About

This notebook contains some comparison of classifiers. The target is to obtain flat effiency in signal (without significally loosing quality of classification).

The classifiers compared are

  • uBoost,
  • AdaBoost on decision trees (from sklearn lib),
  • knnAdaBoost
  • uniformGradientBoosting (uGB) with different losses.

This dataset was used for demonstartion purposes in paper about uBoost.

We have plenty of data here, so results are very stable


In [1]:
import pandas, numpy
from sklearn.cross_validation import train_test_split
from sklearn.tree import DecisionTreeClassifier
from sklearn.ensemble import AdaBoostClassifier

from hep_ml.commonutils import train_test_split
from hep_ml import uboost, ugradientboosting as ugb
from hep_ml import ClassifiersDict, HidingClassifier
# ipc_profile is used for parallel computations on IPython cluster.
# If you don't have cluster, this will be None and computations will be done on same machine
from hep_ml.config import ipc_profile

Loading data


In [2]:
used_columns = ["Y1", "Y2", "Y3", "M2AB", "M2AC"]
folder = '../hep_ml/datasets/dalitzplot/'
signalDF  = pandas.read_csv(folder + 'signal.csv',    sep='\t', usecols=used_columns)
signal5DF = pandas.read_csv(folder + 'signal5e5.csv', sep='\t', usecols=used_columns)
bgDF      = pandas.read_csv(folder + 'bkgd.csv',      sep='\t', usecols=used_columns)
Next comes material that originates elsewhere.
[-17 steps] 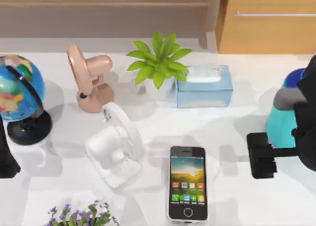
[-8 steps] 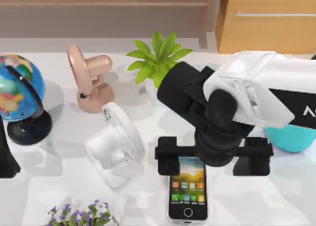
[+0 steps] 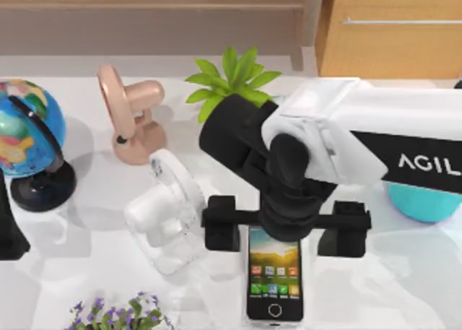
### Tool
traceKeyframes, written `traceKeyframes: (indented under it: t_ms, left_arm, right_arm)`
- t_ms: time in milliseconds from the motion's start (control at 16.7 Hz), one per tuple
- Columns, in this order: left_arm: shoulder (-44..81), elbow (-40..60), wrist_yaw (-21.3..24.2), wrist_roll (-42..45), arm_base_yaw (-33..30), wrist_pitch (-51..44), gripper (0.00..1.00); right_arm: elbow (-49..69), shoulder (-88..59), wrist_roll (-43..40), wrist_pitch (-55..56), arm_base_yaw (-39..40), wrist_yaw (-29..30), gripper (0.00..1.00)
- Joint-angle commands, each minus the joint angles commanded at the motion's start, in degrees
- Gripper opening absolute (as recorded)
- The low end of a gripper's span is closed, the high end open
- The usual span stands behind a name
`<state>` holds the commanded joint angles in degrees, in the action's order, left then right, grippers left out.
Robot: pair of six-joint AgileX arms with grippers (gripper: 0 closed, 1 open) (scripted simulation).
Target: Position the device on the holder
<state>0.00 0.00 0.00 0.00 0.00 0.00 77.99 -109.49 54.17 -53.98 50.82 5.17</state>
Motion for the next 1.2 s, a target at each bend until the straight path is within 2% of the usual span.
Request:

Distribution of events in different files in the Dalitz variables

As we can see, the background is distributed mostly in the corners of Dalitz plot,
and for traditional classifiers this results in poor effieciency of signal in the corners.


In [3]:
def plot_distribution(data_frame, var_name1='M2AB', var_name2='M2AC', bins=40):
    """The function to plot 2D distribution histograms"""
    pylab.hist2d(data_frame[var_name1], data_frame[var_name2], bins = 40, cmap=cm.Blues)
    pylab.xlabel(var_name1)
    pylab.ylabel(var_name2)
    pylab.colorbar()

pylab.figure(figsize=(18, 6))
subplot(1, 3, 1), pylab.title("signal"),       plot_distribution(signalDF)
subplot(1, 3, 2), pylab.title("background"),   plot_distribution(bgDF)
subplot(1, 3, 3), pylab.title("dense signal"), plot_distribution(signal5DF)
pass


Preparation of train/test datasets


In [4]:
data = pandas.concat([signalDF, bgDF])
labels = numpy.array([1] * len(signalDF) + [0] * len(bgDF))
trainX, testX, trainY, testY = train_test_split(data, labels)

base_estimator = DecisionTreeClassifier(max_depth=4)
uniform_variables  = ["M2AB", "M2AC"]
train_variables = ["Y1", "Y2", "Y3"]

Setting up classifiers, training


In [5]:
n_estimators = 150 + 1
classifiers = ClassifiersDict()

base_ada = AdaBoostClassifier(base_estimator=base_estimator, n_estimators=n_estimators, learning_rate=0.1)
classifiers['AdaBoost'] = HidingClassifier(train_variables=train_variables, base_estimator=base_ada)


knnloss = ugb.SimpleKnnLossFunction(uniform_variables, knn=7)
classifiers['uGB+knnAda'] = ugb.uGradientBoostingClassifier(loss=knnloss, max_depth=4, n_estimators=n_estimators,
                                                                learning_rate=0.4, train_variables=train_variables)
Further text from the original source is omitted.